Prior to 1971, the laws in Florida regarding due process and civil rights of persons in mental health facilities – which dated back to 1874 – were in a sorry state of affairs. With signed affidavits by three laymen and the approval of a county judge, you could be committed to a mental health hospital. There was no specific period of commitment before a person’s confinement would be reconsidered by a judge. The standards were so lax that, reportedly, the crony of a local judge would periodically have his wife committed so he could carry on a dalliance with another woman.
All this ended in 1971 due to the work of Florida state representative Maxine Baker, who spearheaded the passage of the Florida Mental Health Act. Referring to the treatment of persons with mental illness before the passage of her bill, Representative Baker stated, “In the name of mental health, we deprive them of their most precious possession – liberty.” The Baker Act, as it would come to be known, prohibited the indiscriminate admission of persons to state institutions or the retention of persons without just cause. The law also prohibited the placement of persons with mental illnesses in jails, unless they had committed criminal acts.

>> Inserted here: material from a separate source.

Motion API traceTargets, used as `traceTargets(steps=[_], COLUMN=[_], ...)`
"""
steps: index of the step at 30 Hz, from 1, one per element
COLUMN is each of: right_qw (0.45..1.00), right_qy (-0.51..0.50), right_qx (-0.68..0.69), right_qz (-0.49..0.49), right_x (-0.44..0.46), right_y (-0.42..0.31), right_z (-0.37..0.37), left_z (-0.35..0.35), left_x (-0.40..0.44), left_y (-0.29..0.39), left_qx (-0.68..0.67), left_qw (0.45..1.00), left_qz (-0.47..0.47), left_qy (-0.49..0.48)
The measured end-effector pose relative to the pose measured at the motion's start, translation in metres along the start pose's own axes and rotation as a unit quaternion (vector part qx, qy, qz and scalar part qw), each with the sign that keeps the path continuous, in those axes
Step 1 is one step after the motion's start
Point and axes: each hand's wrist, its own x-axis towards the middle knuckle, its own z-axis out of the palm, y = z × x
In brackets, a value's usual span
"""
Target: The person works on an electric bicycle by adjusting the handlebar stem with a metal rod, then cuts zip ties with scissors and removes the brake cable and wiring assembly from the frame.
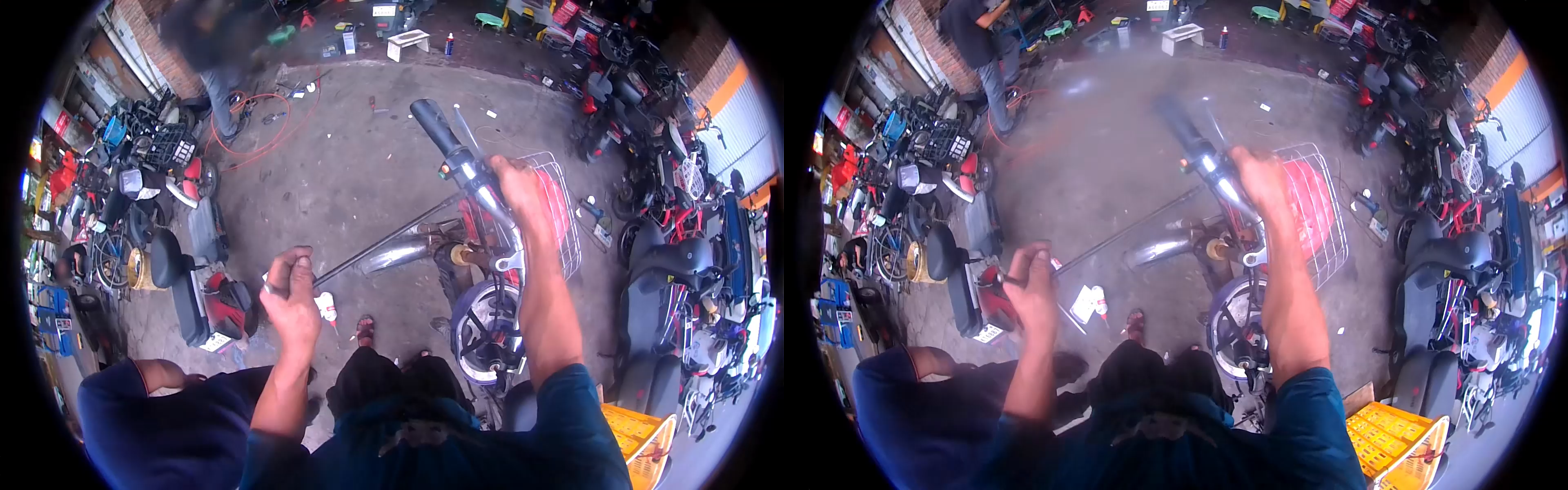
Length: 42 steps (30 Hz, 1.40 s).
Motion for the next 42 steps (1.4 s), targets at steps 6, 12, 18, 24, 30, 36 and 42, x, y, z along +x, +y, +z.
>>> traceTargets(steps=[6,12,18,24,30,36,42], right_qw=[1.0,0.94,0.893,0.74,0.76,0.807,0.794], right_qy=[0.005,0.307,-0.121,-0.29,-0.266,-0.244,-0.275], right_qx=[0.001,-0.005,0.415,0.59,0.573,0.522,0.525], right_qz=[-0.009,-0.149,0.123,0.141,0.149,0.129,0.138], right_x=[0.009,-0.023,-0.124,-0.136,-0.133,-0.135,-0.142], right_y=[0.012,-0.002,-0.007,-0.014,-0.025,-0.01,-0.019], right_z=[0.009,0.011,0.07,0.092,0.095,0.1,0.101], left_z=[-0.015,0.004,0.025,0.022,-0.038,-0.052,-0.032], left_x=[-0.018,-0.005,-0.032,-0.045,-0.087,-0.058,-0.067], left_y=[0.016,-0.003,0.028,0.036,-0.055,-0.005,0.01], left_qx=[-0.312,-0.543,-0.619,-0.559,0.008,0.055,-0.476], left_qw=[0.887,0.782,0.762,0.795,0.982,0.989,0.799], left_qz=[-0.309,-0.006,-0.19,-0.235,0.153,-0.035,-0.34], left_qy=[-0.141,-0.307,-0.028,0.002,0.114,-0.135,-0.139])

Which sometimes happens. And frankly, the court system is often uncertain and inadequate to deal with these situations. Punishing a criminal act that was committed as the result of mental illness seems pointless at best, and mean-spirited at worst.
A solution that has been implemented in courts across the country, including Sarasota, is called Mental Health Court. The driving force behind the local court was Judge Andrew Owens. In Mental Health Court, a judicially supervised treatment plan is developed jointly by court staff and mental health professionals. Defendants participate in individual and group therapy, administration of psychotropic medication, life skills training, and case management. In a hearing before the judge each week, staff reports on the defendant’s compliance, and the judge decides upon rewards and sanctions.
Opponents say programs like this — sometimes called outpatient commitment or assisted outpatient treatment — infringe on civil liberties of people who have not been involuntarily committed to hospitals. But a new analysis, led by researchers at Duke University and published in The American Journal of Psychiatry, joins a series of studies that suggest the program can be helpful for patients who, while they constitute only a small number of the people with mental illness, are some of the most difficult and expensive to care for.
Of course the case could be made that if the community provided sufficient services the problem wouldn’t require such an intervention. But we’ll take treatment any way we can get it. Said D. J. Jaffe, founder of the Mental Illness Policy Org. in New York, “It doesn’t just commit the patient to accept treatment; it involuntarily commits the mental health system to provide it. The court order applies to both.”
While only a small percentage of those with mental illness end up in the criminal justice system, Mental Health Court provides a humane, cost-effective alternative to incarceration.